#### [What to produce]
Your response should be every line from the entries that includes the string "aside".

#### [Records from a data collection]

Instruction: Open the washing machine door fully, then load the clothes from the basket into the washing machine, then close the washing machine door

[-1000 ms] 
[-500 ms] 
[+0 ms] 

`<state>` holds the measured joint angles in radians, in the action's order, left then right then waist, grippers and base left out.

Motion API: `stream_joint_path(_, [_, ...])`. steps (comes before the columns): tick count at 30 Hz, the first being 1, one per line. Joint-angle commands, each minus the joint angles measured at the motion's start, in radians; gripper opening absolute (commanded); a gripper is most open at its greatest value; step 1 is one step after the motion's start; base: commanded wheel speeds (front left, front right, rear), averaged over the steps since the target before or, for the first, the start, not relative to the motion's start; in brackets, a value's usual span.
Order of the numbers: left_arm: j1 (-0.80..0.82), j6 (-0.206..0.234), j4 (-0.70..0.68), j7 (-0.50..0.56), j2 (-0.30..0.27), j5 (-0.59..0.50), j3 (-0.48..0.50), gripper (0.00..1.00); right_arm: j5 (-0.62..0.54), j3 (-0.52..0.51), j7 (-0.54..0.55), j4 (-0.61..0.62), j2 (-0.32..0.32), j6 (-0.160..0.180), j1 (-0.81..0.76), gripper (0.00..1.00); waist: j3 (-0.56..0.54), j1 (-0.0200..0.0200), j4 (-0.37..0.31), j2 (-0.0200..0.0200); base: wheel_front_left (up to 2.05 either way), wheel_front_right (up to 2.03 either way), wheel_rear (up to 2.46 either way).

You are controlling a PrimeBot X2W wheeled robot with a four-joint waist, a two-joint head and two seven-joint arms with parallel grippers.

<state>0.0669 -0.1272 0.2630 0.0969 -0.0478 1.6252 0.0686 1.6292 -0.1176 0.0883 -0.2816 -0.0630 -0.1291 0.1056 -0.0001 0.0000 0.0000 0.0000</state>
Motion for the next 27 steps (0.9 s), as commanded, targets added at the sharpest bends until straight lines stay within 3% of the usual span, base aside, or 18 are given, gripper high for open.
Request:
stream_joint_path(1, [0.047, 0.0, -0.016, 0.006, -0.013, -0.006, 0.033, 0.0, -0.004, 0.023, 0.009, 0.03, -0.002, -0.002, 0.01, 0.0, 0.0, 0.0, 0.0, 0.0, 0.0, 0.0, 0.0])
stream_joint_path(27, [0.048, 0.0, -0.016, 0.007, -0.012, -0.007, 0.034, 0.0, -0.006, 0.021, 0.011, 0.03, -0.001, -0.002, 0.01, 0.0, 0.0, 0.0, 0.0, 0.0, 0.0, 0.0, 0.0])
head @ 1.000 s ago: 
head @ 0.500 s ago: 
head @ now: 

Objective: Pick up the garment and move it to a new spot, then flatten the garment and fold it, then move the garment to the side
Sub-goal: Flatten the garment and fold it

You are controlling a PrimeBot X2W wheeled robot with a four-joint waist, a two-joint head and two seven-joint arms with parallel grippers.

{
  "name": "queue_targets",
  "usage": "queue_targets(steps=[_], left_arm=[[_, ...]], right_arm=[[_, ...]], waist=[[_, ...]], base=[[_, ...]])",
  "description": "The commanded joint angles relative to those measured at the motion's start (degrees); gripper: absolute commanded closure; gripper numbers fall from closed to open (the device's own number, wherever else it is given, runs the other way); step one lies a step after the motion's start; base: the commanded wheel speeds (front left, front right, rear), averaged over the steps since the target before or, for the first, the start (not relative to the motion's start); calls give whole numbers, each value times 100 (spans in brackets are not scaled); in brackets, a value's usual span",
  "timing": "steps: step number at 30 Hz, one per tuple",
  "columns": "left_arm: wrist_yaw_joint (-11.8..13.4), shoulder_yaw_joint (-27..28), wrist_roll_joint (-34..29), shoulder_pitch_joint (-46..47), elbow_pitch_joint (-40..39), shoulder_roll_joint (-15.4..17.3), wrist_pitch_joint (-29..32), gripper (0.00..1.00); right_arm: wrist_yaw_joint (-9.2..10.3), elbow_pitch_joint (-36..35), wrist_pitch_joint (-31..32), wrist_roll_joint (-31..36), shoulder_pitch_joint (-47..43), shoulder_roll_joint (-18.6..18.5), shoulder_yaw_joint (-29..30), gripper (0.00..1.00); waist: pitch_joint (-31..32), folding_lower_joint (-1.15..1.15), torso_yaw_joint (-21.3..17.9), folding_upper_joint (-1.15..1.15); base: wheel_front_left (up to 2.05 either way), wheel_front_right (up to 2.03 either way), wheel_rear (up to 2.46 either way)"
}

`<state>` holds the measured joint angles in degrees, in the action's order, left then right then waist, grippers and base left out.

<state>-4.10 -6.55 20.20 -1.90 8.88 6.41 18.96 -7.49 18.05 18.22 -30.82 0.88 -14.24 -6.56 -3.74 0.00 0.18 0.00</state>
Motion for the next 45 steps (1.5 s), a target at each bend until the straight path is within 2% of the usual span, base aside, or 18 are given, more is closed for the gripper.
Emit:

#### [Solution]
Motion for the next 27 steps (0.9 s), as commanded, targets added at the sharpest bends until straight lines stay within 3% of the usual span, base aside, or 18 are given, gripper high for open.
Motion for the next 45 steps (1.5 s), a target at each bend until the straight path is within 2% of the usual span, base aside, or 18 are given, more is closed for the gripper.

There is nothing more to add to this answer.